[PROVIDED MATERIAL]

· · · · · · ·

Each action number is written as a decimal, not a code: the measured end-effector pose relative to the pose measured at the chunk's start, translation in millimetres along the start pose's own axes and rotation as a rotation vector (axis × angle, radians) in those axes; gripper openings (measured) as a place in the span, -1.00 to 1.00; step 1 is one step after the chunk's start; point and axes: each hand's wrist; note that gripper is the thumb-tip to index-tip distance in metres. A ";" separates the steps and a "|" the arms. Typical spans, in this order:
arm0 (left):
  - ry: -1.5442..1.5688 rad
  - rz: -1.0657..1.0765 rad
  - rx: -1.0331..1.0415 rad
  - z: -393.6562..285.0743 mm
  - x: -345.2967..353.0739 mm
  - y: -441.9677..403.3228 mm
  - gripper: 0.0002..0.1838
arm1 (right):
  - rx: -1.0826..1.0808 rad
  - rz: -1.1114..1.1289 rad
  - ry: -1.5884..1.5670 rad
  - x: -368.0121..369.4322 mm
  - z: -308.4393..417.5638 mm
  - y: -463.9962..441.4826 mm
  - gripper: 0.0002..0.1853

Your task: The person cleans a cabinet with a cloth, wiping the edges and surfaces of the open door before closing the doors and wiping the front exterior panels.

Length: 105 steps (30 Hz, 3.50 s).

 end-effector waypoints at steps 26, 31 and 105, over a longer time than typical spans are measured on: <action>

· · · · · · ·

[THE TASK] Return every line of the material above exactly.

[WRITTEN ANSWER]
Each action number is written as a decimal, not a code: the measured end-effector pose relative to the pose measured at the chunk's start, translation in millimetres along the start pose's own axes and rotation as a rotation vector (axis × angle, radians) in those axes; gripper openings (measured) as a place in the span, -1.00 to 1.00; step 1 is one step after the chunk's start; point and axes: each hand's wrist; note that gripper is the thumb-tip to index-tip distance in metres. A ";" separates the steps and a "|" the arms. Typical spans, in this order:
arm0 (left):
  - ry: -1.5442..1.5688 rad
  - rz: -1.0657..1.0765 rad
  - rx: -1.0331..1.0415 rad
  - z: -393.6562..285.0743 mm
  - x: -345.2967..353.0739 mm
  - y: -441.9677..403.3228 mm
  - gripper: 0.0002..0.1838
arm1 (right):
  - rx: -1.0826..1.0808 rad
  - rz: -1.1114..1.1289 rad
  - ry: -1.5884..1.5670 rad
  - x: -368.0121..369.4322 mm
  - z: -308.4393..417.5638 mm
  - y: -463.9962..441.4826 mm
  - gripper: 0.0002..0.1853

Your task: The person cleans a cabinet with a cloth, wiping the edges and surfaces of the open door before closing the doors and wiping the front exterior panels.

Length: 105 steps (30 Hz, 3.50 s).

 end-effector waypoints at steps 26, 31 and 105, over a longer time than typical spans are measured on: <action>

The output has nothing more to it.